Bajaj Electricals may take Starlite reins; To hike stake to 51% from current 32%
Bajaj Electricals, the lighting and small appliances major from the $ 3-billion Bajaj group, is understood to be taking management control of the Nashik-based Starlite Industries to ensure tighter control over supplies of compact fluorescent lamps (CFL), reports the ET.. Bajaj is hiking its stake in Starlite to 51% from the current 32% for an undisclosed amount, people close to the transaction told ET. The move is a shift in Bajaj Electricals’ stated position of outsourcing production of most critical products to vendors and focusing only on marketing and distribution. The firm runs a plant for electric fans in Ranjangaon, Maharashtra, while all other products such as home appliances like steam irons and toasters are outsourced.
People close to the Bajaj group said the decision to own a CFL company was driven by the need to have complete control over regular supplies. Shekhar Bajaj, chairman and managing director, Bajaj Electricals, and his son Anant Bajaj have already joined the Starlite board. “It is a plan we are working on and will comment on it at the right time,” Mr Bajaj said.
Through the acquisition, Bajaj Electricals will get a modern manufacturing plant and a ready-made market for CFLs. Bajaj Electricals bought a stake in the loss-making Starlite to infuse funds in the beleaguered company and provide demand support. “The Nashik-based company had no funds for monthly CFL production. Now with the infusion of funds, the company is gradually stepping up production from 1.5 lakh units a month to 3.5 lakh units in June 2007 and 5 lakh units in July ,” Mr Bajaj said. Starlite has a production capacity of 10 million CFLs per annum, of which more than half is consumed by Bajaj Electricals. It exports more than 50% of its production and supplies lighting equipment to Sweden-based furniture retailer IKEA and other supermarket chains in Europe.
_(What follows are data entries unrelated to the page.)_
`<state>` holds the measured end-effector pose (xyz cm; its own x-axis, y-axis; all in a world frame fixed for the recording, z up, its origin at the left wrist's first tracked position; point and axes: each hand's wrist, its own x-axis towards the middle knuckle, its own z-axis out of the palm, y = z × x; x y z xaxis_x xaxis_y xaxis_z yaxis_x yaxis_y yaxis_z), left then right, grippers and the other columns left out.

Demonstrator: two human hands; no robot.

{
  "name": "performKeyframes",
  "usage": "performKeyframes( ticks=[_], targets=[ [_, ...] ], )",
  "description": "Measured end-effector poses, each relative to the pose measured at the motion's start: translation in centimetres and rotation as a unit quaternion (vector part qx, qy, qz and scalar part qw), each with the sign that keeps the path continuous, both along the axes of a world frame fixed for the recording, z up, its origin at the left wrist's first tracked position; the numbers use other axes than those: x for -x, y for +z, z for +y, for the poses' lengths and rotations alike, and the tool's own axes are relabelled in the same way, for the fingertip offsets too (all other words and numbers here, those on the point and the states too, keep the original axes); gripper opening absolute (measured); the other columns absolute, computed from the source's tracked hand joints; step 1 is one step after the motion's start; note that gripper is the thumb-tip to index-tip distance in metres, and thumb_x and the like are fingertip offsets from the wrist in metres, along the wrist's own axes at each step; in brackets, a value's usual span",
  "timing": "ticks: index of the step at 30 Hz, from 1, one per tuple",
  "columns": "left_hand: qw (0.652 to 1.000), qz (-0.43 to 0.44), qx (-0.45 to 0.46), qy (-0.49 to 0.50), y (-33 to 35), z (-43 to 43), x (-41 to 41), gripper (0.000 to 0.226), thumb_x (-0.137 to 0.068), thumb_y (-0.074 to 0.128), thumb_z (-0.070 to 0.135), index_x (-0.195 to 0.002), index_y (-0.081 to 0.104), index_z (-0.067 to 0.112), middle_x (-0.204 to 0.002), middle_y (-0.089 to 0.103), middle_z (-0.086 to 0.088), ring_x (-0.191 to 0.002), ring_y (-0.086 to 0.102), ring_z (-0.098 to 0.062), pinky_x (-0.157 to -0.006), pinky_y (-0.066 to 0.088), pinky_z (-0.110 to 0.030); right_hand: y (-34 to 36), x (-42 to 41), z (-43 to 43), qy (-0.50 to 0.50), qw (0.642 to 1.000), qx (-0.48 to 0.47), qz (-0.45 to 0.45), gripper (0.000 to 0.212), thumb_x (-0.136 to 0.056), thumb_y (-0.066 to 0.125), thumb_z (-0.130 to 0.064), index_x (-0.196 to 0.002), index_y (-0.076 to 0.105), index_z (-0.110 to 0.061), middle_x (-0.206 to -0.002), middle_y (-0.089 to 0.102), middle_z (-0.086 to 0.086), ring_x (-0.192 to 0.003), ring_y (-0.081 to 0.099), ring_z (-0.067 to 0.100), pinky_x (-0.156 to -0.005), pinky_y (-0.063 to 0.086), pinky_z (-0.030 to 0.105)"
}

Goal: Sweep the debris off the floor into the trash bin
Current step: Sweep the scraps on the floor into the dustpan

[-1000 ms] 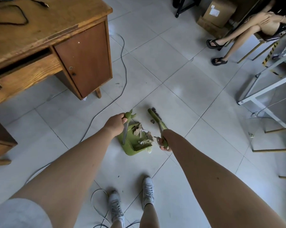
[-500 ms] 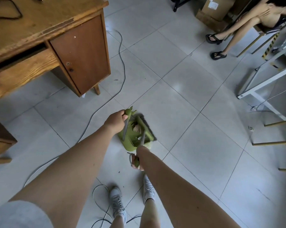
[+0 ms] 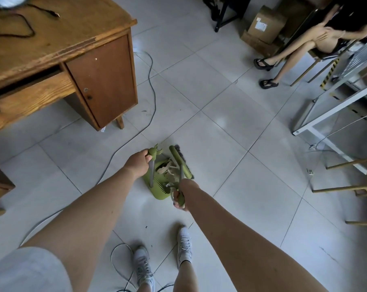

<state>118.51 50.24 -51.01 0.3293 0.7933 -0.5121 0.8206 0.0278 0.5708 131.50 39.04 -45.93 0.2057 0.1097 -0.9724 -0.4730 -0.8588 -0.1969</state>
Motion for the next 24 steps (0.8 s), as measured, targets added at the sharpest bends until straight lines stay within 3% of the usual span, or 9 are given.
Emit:
performKeyframes(
  ticks=[2, 5, 8, 10, 12, 14, 17, 21, 24],
  targets=[
    [1.000, 0.003, -0.004, 0.001, 0.0, -0.2, 0.1, 0.039, -0.104, 0.031, 0.023, -0.136, 0.047, 0.008, -0.134, 0.055, -0.019, -0.125, 0.050, -0.036, -0.104, 0.041, -0.041, 1.1, -0.9, -0.4, 0.001, 1.000, -0.016, -0.013, 0.023, -0.097, 0.036, -0.019, -0.081, 0.052, -0.014, -0.054, 0.045, 0.001, -0.024, 0.038, 0.012, -0.034, 0.036, 0.011],
    [1.000, -0.002, -0.005, 0.009, -0.1, -0.4, 0.0, 0.039, -0.104, 0.031, 0.023, -0.136, 0.048, 0.009, -0.133, 0.056, -0.018, -0.124, 0.051, -0.035, -0.103, 0.042, -0.040, 1.6, -2.9, -0.5, 0.006, 0.999, -0.011, -0.034, 0.033, -0.099, 0.028, -0.014, -0.073, 0.049, -0.016, -0.047, 0.044, 0.002, -0.019, 0.035, 0.011, -0.031, 0.035, 0.011],
    [1.000, -0.007, -0.001, 0.020, -0.2, -0.5, -0.1, 0.038, -0.104, 0.031, 0.023, -0.134, 0.050, 0.010, -0.131, 0.058, -0.018, -0.121, 0.052, -0.035, -0.101, 0.042, -0.039, 1.8, -4.2, -0.7, -0.039, 0.999, 0.030, -0.022, 0.031, -0.103, 0.020, -0.020, -0.101, 0.048, -0.033, -0.041, 0.040, 0.003, -0.016, 0.033, 0.011, -0.030, 0.038, 0.014],
    [1.000, -0.006, -0.002, 0.022, -0.3, -0.4, -0.3, 0.038, -0.104, 0.031, 0.024, -0.134, 0.050, 0.011, -0.130, 0.057, -0.018, -0.121, 0.052, -0.035, -0.099, 0.042, -0.038, 1.6, -4.5, -1.2, -0.036, 0.999, 0.029, -0.010, 0.035, -0.103, 0.021, -0.021, -0.121, 0.050, -0.028, -0.036, 0.038, 0.003, -0.016, 0.034, 0.012, -0.031, 0.039, 0.014],
    [1.000, -0.005, 0.000, 0.023, -0.3, -0.4, -0.4, 0.038, -0.104, 0.030, 0.024, -0.134, 0.049, 0.011, -0.131, 0.056, -0.018, -0.121, 0.052, -0.035, -0.098, 0.041, -0.038, 1.3, -4.5, -1.8, -0.023, 0.999, 0.033, -0.008, 0.032, -0.101, 0.022, -0.018, -0.096, 0.051, -0.030, -0.032, 0.039, 0.003, -0.016, 0.036, 0.012, -0.034, 0.036, 0.011],
    [1.000, -0.008, 0.001, 0.021, -0.5, -0.3, -0.6, 0.037, -0.104, 0.031, 0.024, -0.134, 0.048, 0.011, -0.132, 0.056, -0.018, -0.121, 0.051, -0.035, -0.097, 0.041, -0.036, 0.5, -4.3, -2.7, -0.013, 0.999, 0.035, -0.002, 0.036, -0.099, 0.023, -0.018, -0.070, 0.043, -0.020, -0.031, 0.041, 0.002, -0.018, 0.038, 0.012, -0.036, 0.032, 0.010],
    [1.000, -0.011, 0.002, 0.019, -0.6, -0.2, -0.7, 0.038, -0.104, 0.031, 0.024, -0.135, 0.047, 0.010, -0.132, 0.055, -0.019, -0.122, 0.051, -0.036, -0.097, 0.041, -0.036, -1.1, -3.5, -3.5, -0.037, 0.999, 0.020, -0.002, 0.039, -0.100, 0.025, -0.023, -0.070, 0.047, -0.011, -0.032, 0.044, 0.001, -0.018, 0.035, 0.013, -0.034, 0.035, 0.011],
    [1.000, -0.011, -0.002, 0.019, -0.6, 0.1, -0.7, 0.037, -0.104, 0.031, 0.024, -0.134, 0.049, 0.011, -0.131, 0.056, -0.018, -0.120, 0.052, -0.035, -0.097, 0.041, -0.037, -1.7, -2.0, -3.2, -0.120, 0.992, -0.021, 0.027, 0.035, -0.095, 0.026, -0.009, -0.067, 0.046, -0.010, -0.031, 0.043, 0.002, -0.018, 0.032, 0.013, -0.032, 0.036, 0.013],
    [1.000, -0.016, -0.002, 0.012, -0.7, 0.4, -0.8, 0.037, -0.104, 0.031, 0.024, -0.132, 0.050, 0.010, -0.128, 0.058, -0.018, -0.118, 0.053, -0.035, -0.096, 0.042, -0.038, -1.9, -1.2, -1.9, -0.163, 0.984, -0.057, 0.053, 0.042, -0.100, 0.026, -0.019, -0.064, 0.047, -0.011, -0.032, 0.043, 0.000, -0.018, 0.033, 0.013, -0.031, 0.036, 0.015]
  ],
)
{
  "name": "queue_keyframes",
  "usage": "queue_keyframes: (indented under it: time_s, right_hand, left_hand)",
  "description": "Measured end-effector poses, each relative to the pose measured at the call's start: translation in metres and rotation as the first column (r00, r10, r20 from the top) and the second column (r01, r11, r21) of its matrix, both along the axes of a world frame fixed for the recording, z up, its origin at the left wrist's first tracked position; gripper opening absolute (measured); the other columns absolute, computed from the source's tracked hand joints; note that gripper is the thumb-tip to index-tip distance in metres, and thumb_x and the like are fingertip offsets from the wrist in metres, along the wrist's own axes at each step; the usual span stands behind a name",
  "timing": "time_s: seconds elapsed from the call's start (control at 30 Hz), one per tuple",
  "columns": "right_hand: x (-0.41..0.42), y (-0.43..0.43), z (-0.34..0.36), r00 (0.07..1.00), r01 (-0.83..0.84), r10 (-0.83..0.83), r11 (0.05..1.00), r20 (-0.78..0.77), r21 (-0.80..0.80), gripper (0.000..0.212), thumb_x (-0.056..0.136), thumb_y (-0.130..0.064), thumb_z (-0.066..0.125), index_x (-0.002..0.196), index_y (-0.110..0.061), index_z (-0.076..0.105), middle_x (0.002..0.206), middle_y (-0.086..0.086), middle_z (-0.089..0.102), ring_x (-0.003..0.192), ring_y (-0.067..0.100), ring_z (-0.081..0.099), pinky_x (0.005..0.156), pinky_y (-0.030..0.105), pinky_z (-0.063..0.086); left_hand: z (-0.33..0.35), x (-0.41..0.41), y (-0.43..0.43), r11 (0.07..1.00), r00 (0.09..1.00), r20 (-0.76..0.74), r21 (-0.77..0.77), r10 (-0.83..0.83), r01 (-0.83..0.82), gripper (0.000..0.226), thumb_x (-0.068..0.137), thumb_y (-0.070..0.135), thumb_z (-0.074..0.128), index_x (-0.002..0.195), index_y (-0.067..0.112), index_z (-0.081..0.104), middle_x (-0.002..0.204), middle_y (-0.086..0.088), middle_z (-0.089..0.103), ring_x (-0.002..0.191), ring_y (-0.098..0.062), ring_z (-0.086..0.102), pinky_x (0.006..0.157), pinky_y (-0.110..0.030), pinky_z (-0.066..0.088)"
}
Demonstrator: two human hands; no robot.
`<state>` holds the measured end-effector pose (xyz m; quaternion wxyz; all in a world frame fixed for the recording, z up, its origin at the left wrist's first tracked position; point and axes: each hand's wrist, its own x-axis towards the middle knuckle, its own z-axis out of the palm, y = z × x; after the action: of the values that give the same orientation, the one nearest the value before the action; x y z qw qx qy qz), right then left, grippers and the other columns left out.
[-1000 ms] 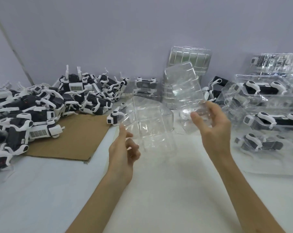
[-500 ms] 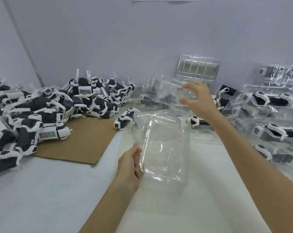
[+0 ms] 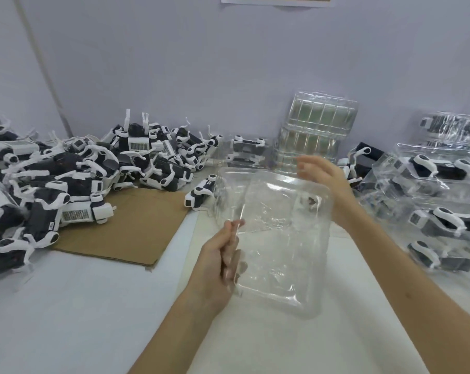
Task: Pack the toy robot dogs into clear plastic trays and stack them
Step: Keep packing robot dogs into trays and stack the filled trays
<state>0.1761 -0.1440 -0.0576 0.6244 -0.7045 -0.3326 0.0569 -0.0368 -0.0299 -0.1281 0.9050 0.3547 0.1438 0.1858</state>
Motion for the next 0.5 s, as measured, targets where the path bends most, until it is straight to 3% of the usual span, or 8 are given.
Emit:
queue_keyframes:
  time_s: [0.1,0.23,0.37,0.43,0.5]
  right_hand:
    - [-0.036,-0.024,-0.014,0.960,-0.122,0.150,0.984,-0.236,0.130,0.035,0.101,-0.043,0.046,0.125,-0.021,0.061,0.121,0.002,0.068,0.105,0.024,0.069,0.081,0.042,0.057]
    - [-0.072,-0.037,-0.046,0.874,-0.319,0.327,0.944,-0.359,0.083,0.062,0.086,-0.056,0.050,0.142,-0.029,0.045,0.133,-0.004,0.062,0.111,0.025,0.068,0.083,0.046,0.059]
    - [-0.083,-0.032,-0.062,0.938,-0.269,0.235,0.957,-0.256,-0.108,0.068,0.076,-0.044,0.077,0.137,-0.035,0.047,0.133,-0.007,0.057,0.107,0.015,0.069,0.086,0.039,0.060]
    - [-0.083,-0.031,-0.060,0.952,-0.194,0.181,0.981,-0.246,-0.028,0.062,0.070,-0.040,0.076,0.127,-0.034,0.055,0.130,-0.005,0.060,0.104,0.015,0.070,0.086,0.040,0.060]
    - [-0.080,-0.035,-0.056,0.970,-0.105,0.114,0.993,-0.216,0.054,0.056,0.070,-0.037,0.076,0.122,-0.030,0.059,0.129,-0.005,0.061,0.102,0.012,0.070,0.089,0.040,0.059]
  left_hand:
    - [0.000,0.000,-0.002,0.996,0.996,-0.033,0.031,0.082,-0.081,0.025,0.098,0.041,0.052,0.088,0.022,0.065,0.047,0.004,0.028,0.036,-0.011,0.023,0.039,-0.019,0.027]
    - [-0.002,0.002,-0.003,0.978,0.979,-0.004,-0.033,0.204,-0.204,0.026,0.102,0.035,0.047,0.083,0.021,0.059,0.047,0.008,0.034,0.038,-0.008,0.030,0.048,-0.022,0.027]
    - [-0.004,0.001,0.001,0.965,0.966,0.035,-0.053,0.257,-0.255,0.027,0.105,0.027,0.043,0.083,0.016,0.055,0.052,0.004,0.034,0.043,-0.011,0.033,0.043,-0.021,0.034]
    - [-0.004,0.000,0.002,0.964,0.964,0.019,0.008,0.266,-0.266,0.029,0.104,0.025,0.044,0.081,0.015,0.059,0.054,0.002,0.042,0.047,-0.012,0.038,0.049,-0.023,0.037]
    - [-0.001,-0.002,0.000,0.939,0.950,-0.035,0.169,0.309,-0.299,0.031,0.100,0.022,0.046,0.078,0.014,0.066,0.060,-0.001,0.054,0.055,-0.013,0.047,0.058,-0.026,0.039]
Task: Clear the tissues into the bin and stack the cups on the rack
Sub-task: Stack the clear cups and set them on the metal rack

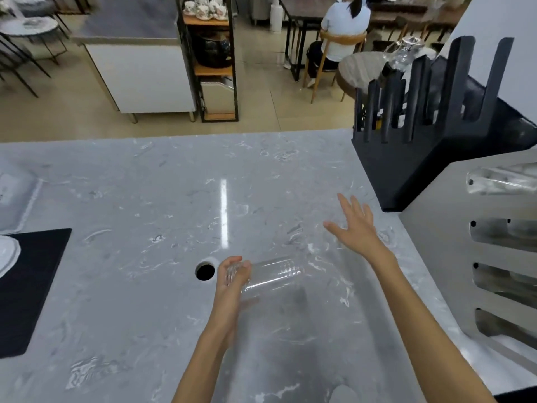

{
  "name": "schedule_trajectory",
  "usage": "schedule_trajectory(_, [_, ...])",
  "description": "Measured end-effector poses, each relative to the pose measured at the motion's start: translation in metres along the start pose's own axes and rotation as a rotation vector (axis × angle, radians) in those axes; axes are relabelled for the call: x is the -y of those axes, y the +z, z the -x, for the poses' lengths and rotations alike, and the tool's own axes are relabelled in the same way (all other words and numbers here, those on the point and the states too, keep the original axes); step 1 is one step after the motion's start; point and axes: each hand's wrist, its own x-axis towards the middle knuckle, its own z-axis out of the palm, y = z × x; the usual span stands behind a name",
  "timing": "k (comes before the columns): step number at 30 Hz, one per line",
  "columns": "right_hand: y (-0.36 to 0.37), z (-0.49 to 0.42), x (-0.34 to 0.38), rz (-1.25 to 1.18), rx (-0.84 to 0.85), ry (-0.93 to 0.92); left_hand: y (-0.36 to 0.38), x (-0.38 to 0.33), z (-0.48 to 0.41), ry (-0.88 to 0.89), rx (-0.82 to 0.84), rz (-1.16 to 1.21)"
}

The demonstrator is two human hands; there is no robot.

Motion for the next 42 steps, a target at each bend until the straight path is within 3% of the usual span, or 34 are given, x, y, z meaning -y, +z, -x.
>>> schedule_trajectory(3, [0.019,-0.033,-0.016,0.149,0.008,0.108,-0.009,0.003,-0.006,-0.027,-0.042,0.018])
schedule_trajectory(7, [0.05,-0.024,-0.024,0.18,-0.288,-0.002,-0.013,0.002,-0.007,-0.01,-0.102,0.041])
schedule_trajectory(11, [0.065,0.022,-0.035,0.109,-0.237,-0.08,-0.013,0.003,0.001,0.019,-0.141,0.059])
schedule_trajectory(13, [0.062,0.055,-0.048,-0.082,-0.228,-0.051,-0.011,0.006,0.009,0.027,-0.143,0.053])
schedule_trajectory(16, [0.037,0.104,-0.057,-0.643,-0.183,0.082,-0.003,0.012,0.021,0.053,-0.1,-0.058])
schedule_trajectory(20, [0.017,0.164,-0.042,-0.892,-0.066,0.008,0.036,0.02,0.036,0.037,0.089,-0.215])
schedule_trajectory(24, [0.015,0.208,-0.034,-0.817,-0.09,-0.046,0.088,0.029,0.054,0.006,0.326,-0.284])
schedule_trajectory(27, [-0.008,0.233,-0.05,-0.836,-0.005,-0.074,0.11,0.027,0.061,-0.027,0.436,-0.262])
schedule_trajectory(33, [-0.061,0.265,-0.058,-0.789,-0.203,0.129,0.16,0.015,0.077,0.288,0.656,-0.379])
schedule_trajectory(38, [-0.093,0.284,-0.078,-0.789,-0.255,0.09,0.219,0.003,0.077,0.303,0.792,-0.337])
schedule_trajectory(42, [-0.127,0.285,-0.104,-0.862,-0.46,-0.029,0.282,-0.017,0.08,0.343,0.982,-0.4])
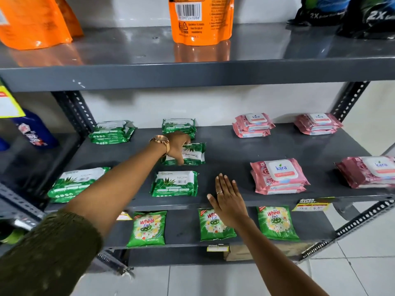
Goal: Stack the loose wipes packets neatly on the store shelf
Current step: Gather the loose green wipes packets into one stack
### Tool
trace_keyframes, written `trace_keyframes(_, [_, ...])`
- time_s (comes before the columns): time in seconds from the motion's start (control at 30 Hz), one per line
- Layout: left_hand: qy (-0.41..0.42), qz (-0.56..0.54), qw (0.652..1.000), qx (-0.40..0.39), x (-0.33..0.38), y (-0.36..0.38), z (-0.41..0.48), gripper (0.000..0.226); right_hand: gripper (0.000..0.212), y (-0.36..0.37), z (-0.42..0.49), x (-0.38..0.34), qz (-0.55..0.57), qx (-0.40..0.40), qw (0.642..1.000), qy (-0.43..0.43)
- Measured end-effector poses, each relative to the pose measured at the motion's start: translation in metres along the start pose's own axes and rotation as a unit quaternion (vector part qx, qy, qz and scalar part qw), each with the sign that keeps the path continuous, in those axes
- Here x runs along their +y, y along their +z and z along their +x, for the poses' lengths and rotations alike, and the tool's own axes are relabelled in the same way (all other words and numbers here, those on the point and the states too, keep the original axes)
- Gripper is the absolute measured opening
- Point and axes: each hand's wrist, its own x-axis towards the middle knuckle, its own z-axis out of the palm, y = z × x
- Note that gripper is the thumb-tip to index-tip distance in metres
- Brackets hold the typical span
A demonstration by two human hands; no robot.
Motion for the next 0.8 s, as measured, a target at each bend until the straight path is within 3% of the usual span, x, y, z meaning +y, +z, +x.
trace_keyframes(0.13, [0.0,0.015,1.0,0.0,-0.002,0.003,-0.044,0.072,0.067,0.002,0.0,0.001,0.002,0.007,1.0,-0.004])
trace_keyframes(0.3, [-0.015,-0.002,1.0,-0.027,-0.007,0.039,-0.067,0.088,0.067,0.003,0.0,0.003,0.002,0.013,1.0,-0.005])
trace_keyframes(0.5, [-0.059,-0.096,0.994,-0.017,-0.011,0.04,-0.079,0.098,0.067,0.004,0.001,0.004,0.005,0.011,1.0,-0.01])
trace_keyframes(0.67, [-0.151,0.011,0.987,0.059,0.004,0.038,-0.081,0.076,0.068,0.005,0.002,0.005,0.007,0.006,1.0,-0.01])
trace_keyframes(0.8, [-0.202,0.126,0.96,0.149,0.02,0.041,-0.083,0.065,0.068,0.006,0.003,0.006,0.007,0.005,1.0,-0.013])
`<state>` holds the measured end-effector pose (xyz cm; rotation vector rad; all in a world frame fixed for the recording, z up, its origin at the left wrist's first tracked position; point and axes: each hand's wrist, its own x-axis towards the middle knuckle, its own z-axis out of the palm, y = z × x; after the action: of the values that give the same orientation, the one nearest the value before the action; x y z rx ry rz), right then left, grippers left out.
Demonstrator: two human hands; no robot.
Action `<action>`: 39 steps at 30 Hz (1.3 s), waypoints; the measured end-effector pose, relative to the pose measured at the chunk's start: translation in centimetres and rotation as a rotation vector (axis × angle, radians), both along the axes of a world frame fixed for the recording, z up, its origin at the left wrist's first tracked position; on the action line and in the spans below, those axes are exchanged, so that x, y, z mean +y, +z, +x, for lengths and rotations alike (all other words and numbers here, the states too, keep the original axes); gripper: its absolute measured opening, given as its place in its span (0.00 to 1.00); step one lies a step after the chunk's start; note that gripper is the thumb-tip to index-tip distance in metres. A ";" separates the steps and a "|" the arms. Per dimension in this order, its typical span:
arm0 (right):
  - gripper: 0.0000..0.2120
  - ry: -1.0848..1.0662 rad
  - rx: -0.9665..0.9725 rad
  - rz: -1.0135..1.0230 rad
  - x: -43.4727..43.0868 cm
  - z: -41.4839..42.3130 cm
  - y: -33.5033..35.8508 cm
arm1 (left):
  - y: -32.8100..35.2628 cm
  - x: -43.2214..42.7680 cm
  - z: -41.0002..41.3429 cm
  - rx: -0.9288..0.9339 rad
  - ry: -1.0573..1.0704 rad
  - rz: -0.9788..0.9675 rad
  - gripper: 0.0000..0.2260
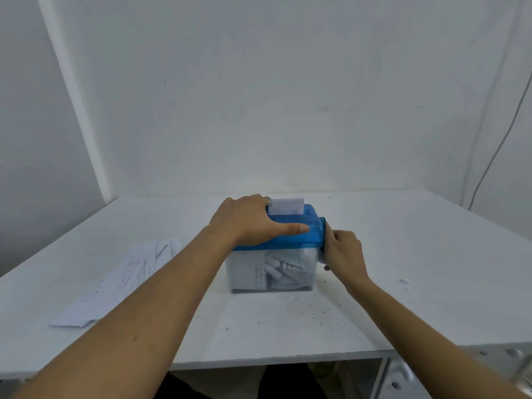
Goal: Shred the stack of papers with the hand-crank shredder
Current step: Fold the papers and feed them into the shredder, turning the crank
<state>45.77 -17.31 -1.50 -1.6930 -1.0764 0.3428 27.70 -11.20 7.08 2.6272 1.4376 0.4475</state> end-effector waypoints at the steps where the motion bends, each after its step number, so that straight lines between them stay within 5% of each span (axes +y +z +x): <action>1: 0.22 0.017 0.005 0.039 -1.3 -0.4 -0.2 | 0.0 0.0 0.0 0.012 0.003 0.003 0.39; 5: 0.03 0.093 -0.104 0.017 -5.9 -1.0 1.0 | -0.1 0.4 0.1 0.058 -0.005 0.010 0.39; 8: 0.14 0.204 -0.222 0.011 -7.7 -0.2 3.6 | 0.1 0.6 0.1 0.082 -0.032 -0.017 0.40; 17: 0.06 0.240 -0.353 0.209 -2.2 3.1 9.5 | 0.0 1.1 0.1 0.076 -0.055 -0.012 0.46; 24: 0.11 0.206 -0.187 0.082 5.6 3.8 5.6 | -0.2 1.2 0.1 0.073 -0.075 0.022 0.38; 31: 0.15 0.101 -0.054 -0.053 4.0 2.5 -1.3 | -0.5 1.0 0.0 0.070 -0.078 0.062 0.39; 36: 0.27 0.207 -0.117 -0.163 -1.9 1.3 0.4 | -0.8 1.4 -0.2 0.074 -0.066 0.080 0.44; 39: 0.22 0.359 -0.228 -0.225 -4.6 2.0 4.0 | -0.8 1.4 0.0 0.073 -0.063 0.085 0.44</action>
<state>47.74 -21.91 2.49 -1.7630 -1.5665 0.5235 27.66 -9.76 6.27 2.7742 1.3802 0.4195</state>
Seen as a value-for-money brand, Bajaj Electricals is entering new categories and tying up with high-end international brands like Nardi in Italy and Denmark-based lighting controls company Hexaware as high margin segments are recording robust growth rates. The company is betting big on its engineering and projects division and expects it to be a major contributor to growth compared with its appliances and luminaries business. Having touched the Rs 1,000 crore turnover mark in 2006-07 at Rs 1,113 crore, the Shekhar Bajaj-spearheaded group company is now looking to cross the turnover of Rs 2,000 in 2009.